TASK DETAILS: Scan the listing and copy each line where the word "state" is present.

** DATA EXCERPT follows **

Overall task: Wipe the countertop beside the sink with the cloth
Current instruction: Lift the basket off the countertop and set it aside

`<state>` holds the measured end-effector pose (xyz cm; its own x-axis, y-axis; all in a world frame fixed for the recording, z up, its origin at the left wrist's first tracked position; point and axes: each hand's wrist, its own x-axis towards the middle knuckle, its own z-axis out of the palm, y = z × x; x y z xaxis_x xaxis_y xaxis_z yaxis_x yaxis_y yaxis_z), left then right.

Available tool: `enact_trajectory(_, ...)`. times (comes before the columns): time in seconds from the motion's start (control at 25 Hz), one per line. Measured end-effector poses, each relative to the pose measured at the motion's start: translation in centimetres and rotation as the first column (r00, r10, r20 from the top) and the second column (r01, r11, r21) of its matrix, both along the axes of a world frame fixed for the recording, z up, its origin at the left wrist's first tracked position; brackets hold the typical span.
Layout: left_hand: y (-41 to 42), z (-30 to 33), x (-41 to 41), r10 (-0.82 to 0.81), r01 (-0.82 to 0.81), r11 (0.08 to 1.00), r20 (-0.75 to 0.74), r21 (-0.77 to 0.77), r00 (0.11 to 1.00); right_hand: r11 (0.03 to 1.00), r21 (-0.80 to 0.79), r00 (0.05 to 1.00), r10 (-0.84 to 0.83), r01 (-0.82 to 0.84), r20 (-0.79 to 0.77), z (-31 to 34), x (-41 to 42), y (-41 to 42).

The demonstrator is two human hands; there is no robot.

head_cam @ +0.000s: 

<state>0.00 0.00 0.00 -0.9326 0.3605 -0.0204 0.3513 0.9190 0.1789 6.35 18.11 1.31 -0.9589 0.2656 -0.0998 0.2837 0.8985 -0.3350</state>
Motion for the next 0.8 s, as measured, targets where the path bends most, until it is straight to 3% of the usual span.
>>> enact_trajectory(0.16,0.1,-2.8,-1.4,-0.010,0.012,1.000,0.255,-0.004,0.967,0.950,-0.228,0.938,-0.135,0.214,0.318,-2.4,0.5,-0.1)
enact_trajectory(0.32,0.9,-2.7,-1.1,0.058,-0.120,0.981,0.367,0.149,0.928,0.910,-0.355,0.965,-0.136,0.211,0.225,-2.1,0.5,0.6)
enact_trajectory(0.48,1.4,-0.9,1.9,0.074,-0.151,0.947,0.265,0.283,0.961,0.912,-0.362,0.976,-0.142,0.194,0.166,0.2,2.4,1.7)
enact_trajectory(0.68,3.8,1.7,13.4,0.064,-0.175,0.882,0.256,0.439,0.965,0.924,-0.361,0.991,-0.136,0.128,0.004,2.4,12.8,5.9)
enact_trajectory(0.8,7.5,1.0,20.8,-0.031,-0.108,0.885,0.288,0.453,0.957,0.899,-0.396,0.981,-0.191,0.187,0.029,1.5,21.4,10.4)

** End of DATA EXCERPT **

TASK OUTPUT:
`<state>` holds the measured end-effector pose (xyz cm; its own x-axis, y-axis; all in a world frame fixed for the recording, z up, its origin at the left wrist's first tracked position; point and axes: each hand's wrist, its own x-axis towards the middle knuckle, its own z-axis out of the palm, y = z × x; x y z xaxis_x xaxis_y xaxis_z yaxis_x yaxis_y yaxis_z), left then right.
<state>0.00 0.00 0.00 -0.9326 0.3605 -0.0204 0.3513 0.9190 0.1789 6.35 18.11 1.31 -0.9589 0.2656 -0.0998 0.2837 0.8985 -0.3350</state>

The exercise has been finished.